Dans le chapitre quatre, les auteurs effectuent la présentation de Frédéric Jiguet : petit dévorant déjà les livres de sa maman professeure de biologie, crapahutant, dans les champs et dans les alpages avec un oncle chasseur passionné par la nature, puis ayant écrit une quinzaine de livres qui font référence, dont une majorité sur les oiseaux, professeur rattaché au Muséum d’histoire naturelle, en charge du programme d’étude sur les corneilles parisiennes. Les personnes qui travaillent à accroître la connaissance sur les corneilles deviennent alors incarnés, des individus autonomes ainsi que des scientifiques de haut niveau. La narration visuelle prend le temps de les faire exister, que ce soit dans des scènes de leur vie personnelle, ou en train d’observer et d’étudier les corneilles, avec régulièrement des pages muettes. Au bout de quelques pages, le lecteur s’adapte à cet entrelacement de connaissances et de démarches personnelles, de science et de passion, grâce à des dessins qui montrent avec plus de précisions que les apparences ne le laissent croire, et une douceur qui concrétise le respect que portent les auteurs sur leurs sujets. De la page cent-vingt-sept à la page cent-quarante-et-un, le récit passe en mode transmission d’informations et de savoir, laissant à penser que les auteurs ont fait une croix sur la dimension personnelle. Il n’en est rien car les cinq pages suivantes reviennent à Marie-Lan et explicitent le titre de Femme Corneille.

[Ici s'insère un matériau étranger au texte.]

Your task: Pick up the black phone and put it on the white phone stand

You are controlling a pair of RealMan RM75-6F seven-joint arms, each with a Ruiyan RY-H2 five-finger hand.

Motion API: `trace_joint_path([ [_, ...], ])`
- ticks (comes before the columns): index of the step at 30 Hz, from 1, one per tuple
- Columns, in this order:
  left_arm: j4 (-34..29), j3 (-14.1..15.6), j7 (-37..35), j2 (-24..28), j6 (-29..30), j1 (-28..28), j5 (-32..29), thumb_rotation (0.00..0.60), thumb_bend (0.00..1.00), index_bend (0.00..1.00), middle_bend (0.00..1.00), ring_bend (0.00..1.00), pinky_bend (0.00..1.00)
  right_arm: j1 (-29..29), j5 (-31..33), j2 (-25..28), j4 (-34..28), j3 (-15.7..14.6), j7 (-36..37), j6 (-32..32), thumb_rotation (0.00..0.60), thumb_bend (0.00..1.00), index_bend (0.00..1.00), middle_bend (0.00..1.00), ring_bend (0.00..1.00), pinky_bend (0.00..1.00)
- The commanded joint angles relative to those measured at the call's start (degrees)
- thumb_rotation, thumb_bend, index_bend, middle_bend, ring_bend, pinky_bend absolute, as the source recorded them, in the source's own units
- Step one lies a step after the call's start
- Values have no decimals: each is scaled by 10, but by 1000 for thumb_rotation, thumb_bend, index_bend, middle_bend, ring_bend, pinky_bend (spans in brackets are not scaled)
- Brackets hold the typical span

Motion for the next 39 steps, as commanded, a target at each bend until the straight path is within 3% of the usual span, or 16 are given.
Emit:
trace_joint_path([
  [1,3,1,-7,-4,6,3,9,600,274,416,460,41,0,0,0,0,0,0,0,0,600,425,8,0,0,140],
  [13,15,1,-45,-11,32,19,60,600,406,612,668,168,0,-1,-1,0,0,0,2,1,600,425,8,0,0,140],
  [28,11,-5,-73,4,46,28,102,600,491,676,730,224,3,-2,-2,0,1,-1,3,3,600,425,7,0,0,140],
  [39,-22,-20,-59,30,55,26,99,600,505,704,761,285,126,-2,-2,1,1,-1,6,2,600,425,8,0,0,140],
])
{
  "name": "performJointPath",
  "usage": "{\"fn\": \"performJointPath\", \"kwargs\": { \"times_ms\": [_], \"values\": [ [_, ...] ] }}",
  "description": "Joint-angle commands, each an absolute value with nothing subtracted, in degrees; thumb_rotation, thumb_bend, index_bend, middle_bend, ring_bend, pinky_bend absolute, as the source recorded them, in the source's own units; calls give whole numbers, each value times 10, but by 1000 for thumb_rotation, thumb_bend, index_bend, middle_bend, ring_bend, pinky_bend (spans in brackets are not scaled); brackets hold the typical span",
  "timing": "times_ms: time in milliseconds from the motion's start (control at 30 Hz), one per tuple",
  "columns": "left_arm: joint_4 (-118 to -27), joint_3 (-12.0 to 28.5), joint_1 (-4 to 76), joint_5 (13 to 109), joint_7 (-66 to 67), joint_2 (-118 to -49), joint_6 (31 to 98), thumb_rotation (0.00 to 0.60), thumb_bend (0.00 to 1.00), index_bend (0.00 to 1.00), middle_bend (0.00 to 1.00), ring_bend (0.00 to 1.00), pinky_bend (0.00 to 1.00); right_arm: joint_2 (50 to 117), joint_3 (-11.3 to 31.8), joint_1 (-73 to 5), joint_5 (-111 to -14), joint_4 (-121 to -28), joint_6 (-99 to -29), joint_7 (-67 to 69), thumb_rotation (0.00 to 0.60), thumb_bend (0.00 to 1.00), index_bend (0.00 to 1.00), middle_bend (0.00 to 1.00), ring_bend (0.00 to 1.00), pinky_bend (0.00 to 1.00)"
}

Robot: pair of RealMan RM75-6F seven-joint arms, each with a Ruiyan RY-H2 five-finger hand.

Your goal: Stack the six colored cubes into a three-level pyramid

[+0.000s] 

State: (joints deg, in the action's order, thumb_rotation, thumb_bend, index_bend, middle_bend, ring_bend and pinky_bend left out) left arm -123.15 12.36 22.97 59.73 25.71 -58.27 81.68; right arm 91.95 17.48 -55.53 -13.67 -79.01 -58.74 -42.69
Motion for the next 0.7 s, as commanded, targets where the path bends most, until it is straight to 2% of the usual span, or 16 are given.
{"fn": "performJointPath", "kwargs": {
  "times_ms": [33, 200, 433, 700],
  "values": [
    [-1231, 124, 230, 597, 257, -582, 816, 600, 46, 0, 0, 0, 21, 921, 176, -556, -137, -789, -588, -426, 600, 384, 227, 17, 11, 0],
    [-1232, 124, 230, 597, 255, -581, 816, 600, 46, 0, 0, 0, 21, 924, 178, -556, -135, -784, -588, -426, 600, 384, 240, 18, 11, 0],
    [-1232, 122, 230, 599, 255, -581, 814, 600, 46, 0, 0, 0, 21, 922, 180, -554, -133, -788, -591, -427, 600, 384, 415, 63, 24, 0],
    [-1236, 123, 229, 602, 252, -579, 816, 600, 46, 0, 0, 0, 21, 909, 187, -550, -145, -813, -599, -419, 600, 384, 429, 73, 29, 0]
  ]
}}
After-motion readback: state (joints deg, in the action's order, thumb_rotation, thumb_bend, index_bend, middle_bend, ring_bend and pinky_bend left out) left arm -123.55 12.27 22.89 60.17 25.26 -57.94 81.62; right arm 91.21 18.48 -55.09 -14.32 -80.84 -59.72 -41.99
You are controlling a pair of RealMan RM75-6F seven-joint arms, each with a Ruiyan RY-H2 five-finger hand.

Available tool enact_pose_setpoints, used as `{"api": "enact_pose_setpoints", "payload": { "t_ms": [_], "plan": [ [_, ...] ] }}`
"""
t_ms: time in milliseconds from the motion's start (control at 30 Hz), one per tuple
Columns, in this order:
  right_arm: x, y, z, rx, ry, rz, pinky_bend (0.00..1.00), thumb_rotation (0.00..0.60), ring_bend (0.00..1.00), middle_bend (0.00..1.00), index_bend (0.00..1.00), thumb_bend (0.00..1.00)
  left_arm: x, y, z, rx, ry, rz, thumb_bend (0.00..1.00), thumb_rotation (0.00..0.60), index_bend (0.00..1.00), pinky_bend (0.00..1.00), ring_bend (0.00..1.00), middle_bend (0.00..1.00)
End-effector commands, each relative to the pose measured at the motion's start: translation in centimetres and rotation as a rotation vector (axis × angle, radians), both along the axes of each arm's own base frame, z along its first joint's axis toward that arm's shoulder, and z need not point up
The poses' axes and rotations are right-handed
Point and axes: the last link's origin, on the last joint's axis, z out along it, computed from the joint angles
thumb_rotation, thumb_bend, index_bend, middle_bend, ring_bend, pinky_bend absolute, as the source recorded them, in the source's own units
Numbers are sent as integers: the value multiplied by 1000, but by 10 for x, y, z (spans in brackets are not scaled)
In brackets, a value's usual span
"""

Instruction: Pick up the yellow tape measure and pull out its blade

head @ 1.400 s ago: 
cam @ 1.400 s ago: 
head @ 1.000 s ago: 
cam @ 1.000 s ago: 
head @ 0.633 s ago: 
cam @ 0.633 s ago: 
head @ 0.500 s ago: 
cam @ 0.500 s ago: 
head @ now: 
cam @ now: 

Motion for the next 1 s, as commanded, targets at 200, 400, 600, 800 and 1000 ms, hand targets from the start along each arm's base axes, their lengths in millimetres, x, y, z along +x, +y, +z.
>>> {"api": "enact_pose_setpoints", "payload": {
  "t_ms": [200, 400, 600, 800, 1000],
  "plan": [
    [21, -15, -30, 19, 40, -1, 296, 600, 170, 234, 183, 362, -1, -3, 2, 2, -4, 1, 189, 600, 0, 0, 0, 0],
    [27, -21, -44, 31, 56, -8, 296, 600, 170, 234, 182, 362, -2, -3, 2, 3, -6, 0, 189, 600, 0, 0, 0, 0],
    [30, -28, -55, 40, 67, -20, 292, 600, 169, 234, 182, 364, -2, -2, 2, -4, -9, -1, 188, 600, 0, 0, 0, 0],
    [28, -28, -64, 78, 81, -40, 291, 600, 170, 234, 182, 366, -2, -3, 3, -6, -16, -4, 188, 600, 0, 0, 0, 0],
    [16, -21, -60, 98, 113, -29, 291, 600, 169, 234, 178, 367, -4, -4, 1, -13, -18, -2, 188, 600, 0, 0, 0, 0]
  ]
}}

Une couverture énigmatique qui laisse à penser qu’il s’agit d’un conte avec une narration visuelle tout public, sur une femme faisant montre de capacités de corneille, partagée entre un monde végétal et un monde fantastique violet. L’introduction cadre la nature du récit : une enquête, comme l’indique le sous-titre, sur les corvidés, auprès d’un spécialiste rencontré grâce à Pokémon Go. Scénaristes et dessinatrice parviennent à rendre aussi intéressant les informations sur les corneilles que la démarche personnelle de Marie-Lan et Frédéric Jiguet, fascinés par ces oiseaux. Une lecture étonnante.